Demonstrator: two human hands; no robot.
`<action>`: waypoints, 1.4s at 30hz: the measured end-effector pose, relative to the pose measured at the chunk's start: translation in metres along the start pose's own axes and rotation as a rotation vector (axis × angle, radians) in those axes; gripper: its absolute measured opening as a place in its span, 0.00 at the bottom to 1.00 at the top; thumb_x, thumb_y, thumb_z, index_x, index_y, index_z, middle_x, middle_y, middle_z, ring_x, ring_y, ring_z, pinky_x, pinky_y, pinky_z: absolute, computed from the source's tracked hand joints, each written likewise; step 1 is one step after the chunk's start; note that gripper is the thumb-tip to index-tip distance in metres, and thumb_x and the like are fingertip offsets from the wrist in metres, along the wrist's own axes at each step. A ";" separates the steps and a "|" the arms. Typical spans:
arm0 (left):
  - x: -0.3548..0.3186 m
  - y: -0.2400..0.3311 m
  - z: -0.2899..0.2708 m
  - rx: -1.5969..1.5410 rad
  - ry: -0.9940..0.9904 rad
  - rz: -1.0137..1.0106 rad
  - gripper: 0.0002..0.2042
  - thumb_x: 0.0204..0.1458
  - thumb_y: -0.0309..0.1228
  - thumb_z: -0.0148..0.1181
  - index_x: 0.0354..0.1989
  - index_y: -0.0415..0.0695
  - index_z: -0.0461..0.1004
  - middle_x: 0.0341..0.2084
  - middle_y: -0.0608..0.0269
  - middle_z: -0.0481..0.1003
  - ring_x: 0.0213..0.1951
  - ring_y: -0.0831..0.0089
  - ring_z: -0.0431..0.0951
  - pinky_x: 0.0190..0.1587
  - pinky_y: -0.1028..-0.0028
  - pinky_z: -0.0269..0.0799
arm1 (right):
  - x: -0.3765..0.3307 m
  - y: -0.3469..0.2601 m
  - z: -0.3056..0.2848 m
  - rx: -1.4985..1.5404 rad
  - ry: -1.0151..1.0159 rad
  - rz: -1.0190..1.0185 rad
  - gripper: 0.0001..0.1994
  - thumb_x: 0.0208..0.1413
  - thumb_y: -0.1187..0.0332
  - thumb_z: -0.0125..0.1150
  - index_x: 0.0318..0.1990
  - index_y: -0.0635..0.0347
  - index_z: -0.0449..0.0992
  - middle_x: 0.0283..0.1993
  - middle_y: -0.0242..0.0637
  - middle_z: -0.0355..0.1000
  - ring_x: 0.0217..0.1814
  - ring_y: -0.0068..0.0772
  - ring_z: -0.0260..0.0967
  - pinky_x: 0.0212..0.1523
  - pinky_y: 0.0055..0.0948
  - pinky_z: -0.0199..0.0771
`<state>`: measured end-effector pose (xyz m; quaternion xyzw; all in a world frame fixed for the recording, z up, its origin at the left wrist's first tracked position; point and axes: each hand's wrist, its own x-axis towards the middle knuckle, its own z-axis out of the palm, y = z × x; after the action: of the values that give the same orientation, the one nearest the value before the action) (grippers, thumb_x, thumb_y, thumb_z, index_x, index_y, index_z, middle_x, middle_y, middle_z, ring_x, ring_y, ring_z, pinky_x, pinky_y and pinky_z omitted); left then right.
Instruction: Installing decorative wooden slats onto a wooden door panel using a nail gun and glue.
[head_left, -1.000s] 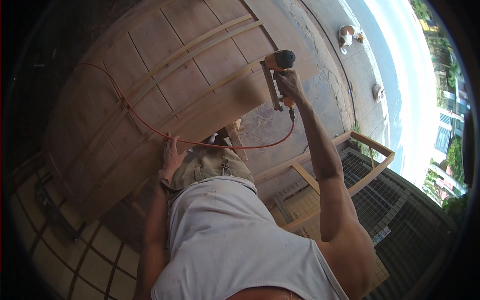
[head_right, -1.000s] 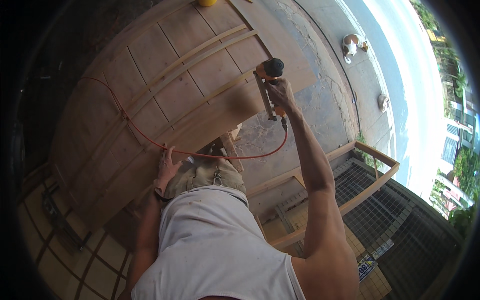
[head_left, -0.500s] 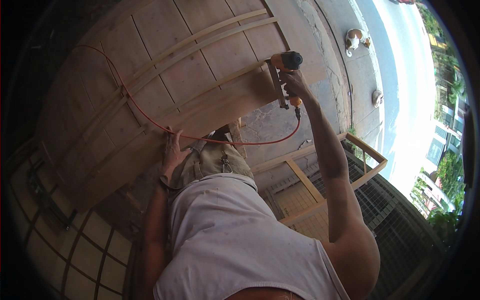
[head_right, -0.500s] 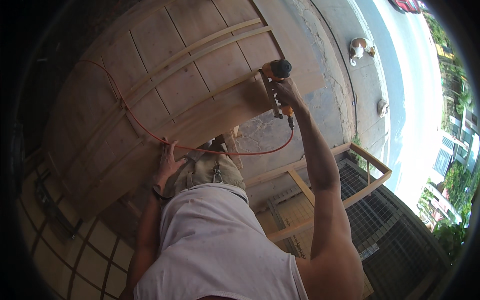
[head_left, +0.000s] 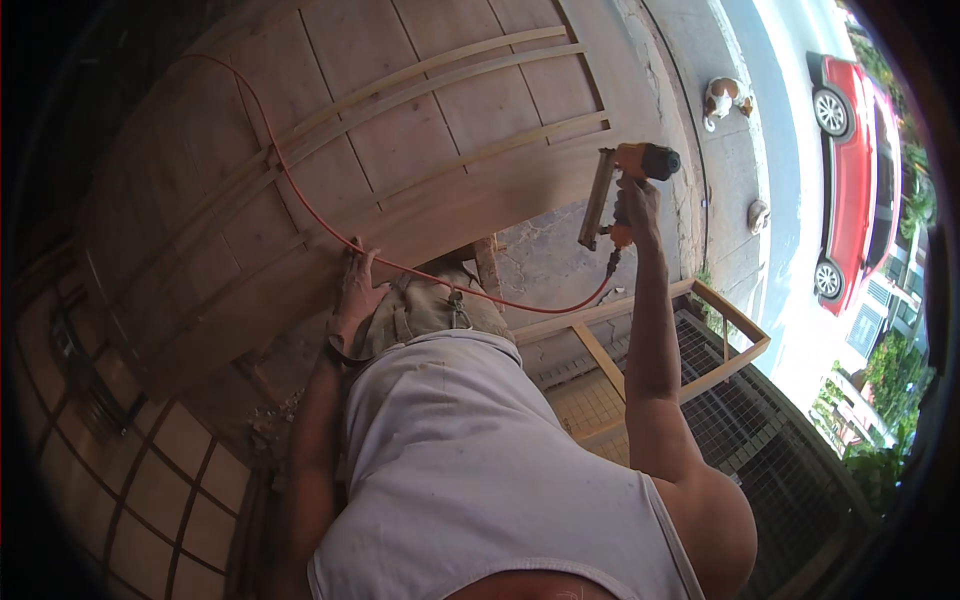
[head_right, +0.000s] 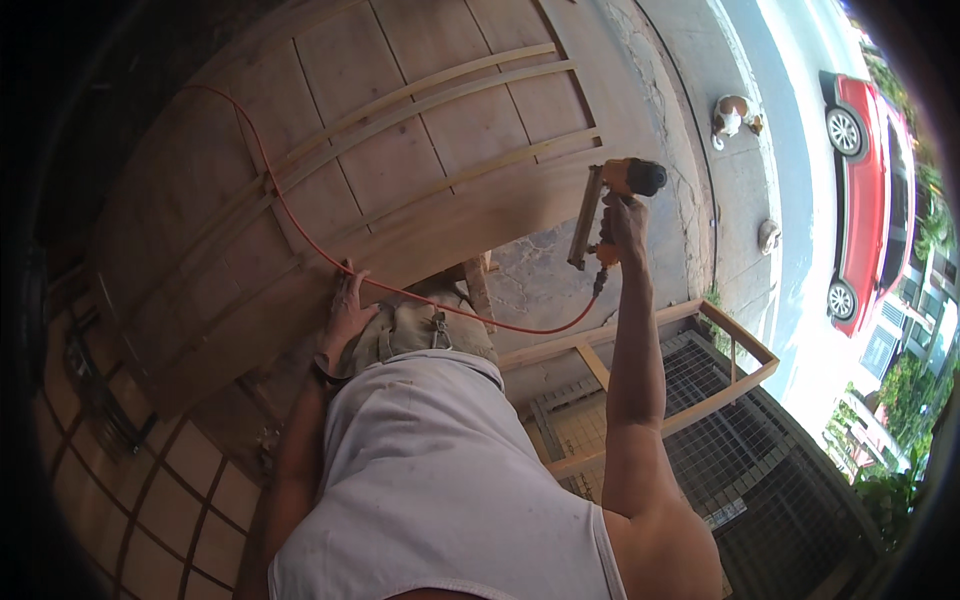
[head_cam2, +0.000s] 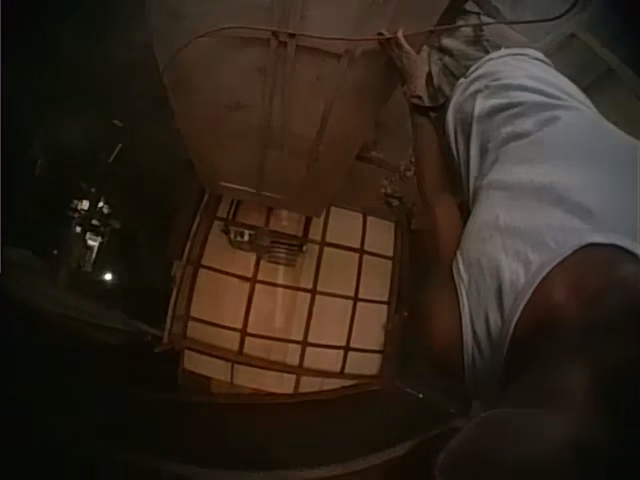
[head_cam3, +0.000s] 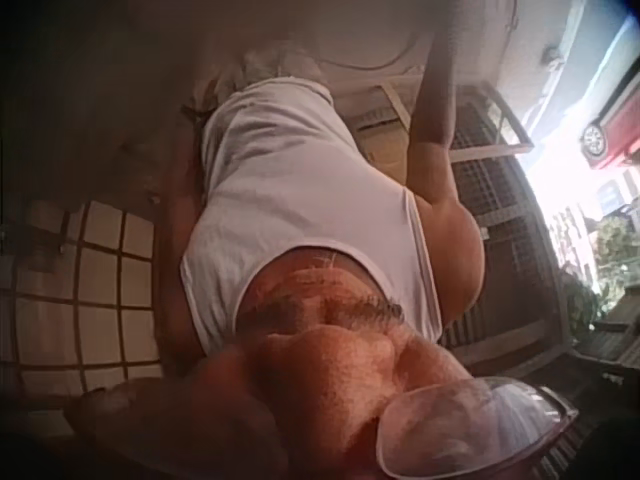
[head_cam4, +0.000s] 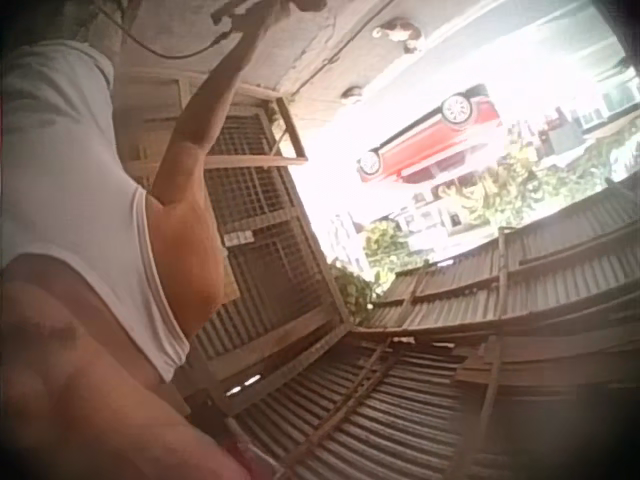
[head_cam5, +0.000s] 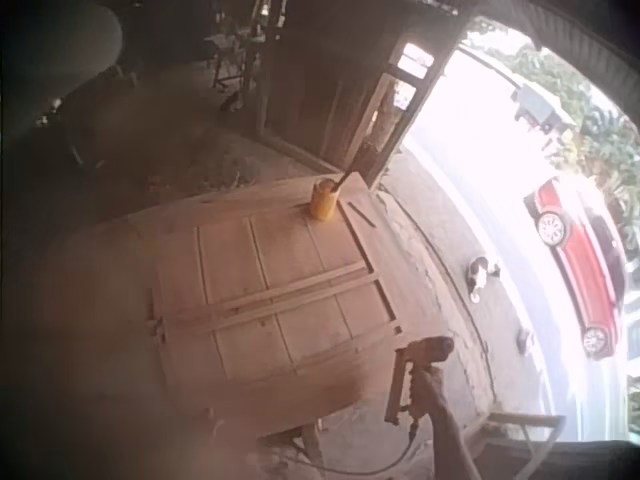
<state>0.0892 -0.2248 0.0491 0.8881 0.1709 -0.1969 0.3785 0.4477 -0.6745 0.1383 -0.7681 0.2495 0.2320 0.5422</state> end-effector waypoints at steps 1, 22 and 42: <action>-0.001 -0.001 0.000 0.008 0.035 0.014 0.38 0.48 0.28 0.77 0.69 0.47 0.64 0.80 0.36 0.48 0.79 0.35 0.51 0.78 0.50 0.59 | -0.017 -0.004 -0.005 -0.077 0.111 -0.027 0.10 0.63 0.64 0.63 0.31 0.54 0.72 0.20 0.22 0.63 0.15 0.17 0.59 0.16 0.27 0.62; -0.047 -0.085 -0.055 0.111 0.381 -0.290 0.41 0.60 0.36 0.69 0.80 0.49 0.55 0.77 0.38 0.58 0.77 0.40 0.59 0.75 0.51 0.64 | -0.136 -0.077 0.088 0.375 0.032 -0.189 0.09 0.63 0.66 0.69 0.39 0.58 0.74 0.24 0.27 0.67 0.18 0.23 0.65 0.18 0.26 0.68; -0.045 -0.206 -0.128 0.301 0.376 -0.283 0.48 0.61 0.48 0.70 0.83 0.42 0.49 0.81 0.36 0.44 0.81 0.37 0.45 0.79 0.37 0.45 | -0.066 -0.134 0.386 1.173 -0.985 -0.018 0.09 0.70 0.62 0.60 0.45 0.58 0.77 0.40 0.35 0.75 0.47 0.37 0.74 0.57 0.49 0.76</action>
<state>-0.0149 -0.0024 0.0271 0.9227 0.3291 -0.1026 0.1726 0.4485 -0.2612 0.1585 -0.1643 0.0549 0.3727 0.9116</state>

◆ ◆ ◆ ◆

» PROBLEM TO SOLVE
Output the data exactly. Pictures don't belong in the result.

» YOUR SOLUTION
Demonstrator: two human hands; no robot.
`<action>`: waypoints, 1.4s at 30hz: the measured end-effector pose, relative to the pose measured at the chunk's start: translation in metres along the start pose's own axes and rotation as a rotation vector (axis × angle, radians) in those axes; gripper: its absolute measured opening as a place in its span, 0.00 at the bottom to 1.00 at the top; thumb_x, thumb_y, thumb_z, index_x, index_y, index_z, middle_x, middle_y, middle_z, ring_x, ring_y, ring_z, pinky_x, pinky_y, pinky_z: absolute, computed from the source's tracked hand joints, each written likewise; step 1 is one step after the chunk's start; note that gripper is the thumb-tip to index-tip distance in metres, and thumb_x and the like are fingertip offsets from the wrist in metres, along the wrist's own axes at each step. A ";" separates the steps and a "|" the arms. Typical spans:
arm0 (left):
  - x: -0.3548..0.3186 m
  - y: -0.2400..0.3311 m
  - z: -0.2899..0.2708 m
  - rx: -1.5969..1.5410 rad
  - ry: -0.9940..0.9904 rad
  - rz: -1.0137..1.0106 rad
  - gripper: 0.0002..0.2042
  - thumb_x: 0.0204..0.1458
  - thumb_y: -0.0309..0.1228
  - thumb_z: -0.0148..0.1181
  - index_x: 0.0354..0.1989
  - index_y: -0.0415..0.0695
  - index_z: -0.0461..0.1004
  - middle_x: 0.0341..0.2084
  - middle_y: -0.0608..0.0269
  - middle_z: -0.0481..0.1003
  - ring_x: 0.0213..0.1951
  - ring_y: -0.0831..0.0089
  - ring_z: -0.0431..0.0951
  - pinky_x: 0.0190..0.1587
  - pinky_y: -0.1028..-0.0028
  - pinky_z: -0.0269..0.0799
arm1 (right):
  - x: -0.3765..0.3307 m
  - y: -0.3469..0.2601 m
  - z: -0.3056..0.2848 m
  - rx: -1.4985..1.5404 rad
  - ry: -1.0151..1.0159 rad
  - rz: -1.0190..1.0185 rad
  - gripper: 0.0001..0.1994
  - thumb_x: 0.0208..0.1413
  - thumb_y: -0.1187..0.0332
  - thumb_z: -0.0125..0.1150
  - index_x: 0.0318..0.1990
  - index_y: -0.0635..0.0347
  - index_z: -0.0449..0.0992
  - middle_x: 0.0283..0.1993
  - middle_y: -0.0242..0.0637
  - middle_z: -0.0355..0.1000
  - ring_x: 0.0217..0.1814
  - ring_y: -0.0068..0.0772
  - ring_z: -0.0260..0.0967
  - pinky_x: 0.0212..0.1523
  - pinky_y: 0.0055..0.0948
  - pinky_z: -0.0199..0.0771
`<state>`: measured end-effector pose (xyz m; quaternion xyzw; all in a world frame fixed for the recording, z up, its origin at the left wrist's first tracked position; point and axes: each hand's wrist, its own x-axis towards the middle knuckle, its own z-axis out of the palm, y = z × x; after the action: of the values that give the same orientation, the one nearest the value before the action) (grippers, thumb_x, thumb_y, thumb_z, index_x, index_y, index_z, middle_x, middle_y, middle_z, ring_x, ring_y, ring_z, pinky_x, pinky_y and pinky_z omitted); left then right.
Instruction: Installing decorative wooden slats onto a wooden door panel using a nail gun and glue.
[head_left, -1.000s] 
[head_right, -1.000s] 
[head_left, -0.500s] 
[head_right, -0.500s] 
[head_left, +0.000s] 
[head_right, +0.000s] 
[head_cam2, +0.000s] 
[head_cam3, +0.000s] 
[head_cam4, +0.000s] 
[head_cam5, +0.000s] 
<state>0.0892 -0.2248 0.0491 0.8881 0.1709 -0.1969 0.3785 0.4477 -0.6745 0.1383 -0.7681 0.2495 0.2320 0.5422</state> end-effector waypoints at steps 1, 22 and 42: <action>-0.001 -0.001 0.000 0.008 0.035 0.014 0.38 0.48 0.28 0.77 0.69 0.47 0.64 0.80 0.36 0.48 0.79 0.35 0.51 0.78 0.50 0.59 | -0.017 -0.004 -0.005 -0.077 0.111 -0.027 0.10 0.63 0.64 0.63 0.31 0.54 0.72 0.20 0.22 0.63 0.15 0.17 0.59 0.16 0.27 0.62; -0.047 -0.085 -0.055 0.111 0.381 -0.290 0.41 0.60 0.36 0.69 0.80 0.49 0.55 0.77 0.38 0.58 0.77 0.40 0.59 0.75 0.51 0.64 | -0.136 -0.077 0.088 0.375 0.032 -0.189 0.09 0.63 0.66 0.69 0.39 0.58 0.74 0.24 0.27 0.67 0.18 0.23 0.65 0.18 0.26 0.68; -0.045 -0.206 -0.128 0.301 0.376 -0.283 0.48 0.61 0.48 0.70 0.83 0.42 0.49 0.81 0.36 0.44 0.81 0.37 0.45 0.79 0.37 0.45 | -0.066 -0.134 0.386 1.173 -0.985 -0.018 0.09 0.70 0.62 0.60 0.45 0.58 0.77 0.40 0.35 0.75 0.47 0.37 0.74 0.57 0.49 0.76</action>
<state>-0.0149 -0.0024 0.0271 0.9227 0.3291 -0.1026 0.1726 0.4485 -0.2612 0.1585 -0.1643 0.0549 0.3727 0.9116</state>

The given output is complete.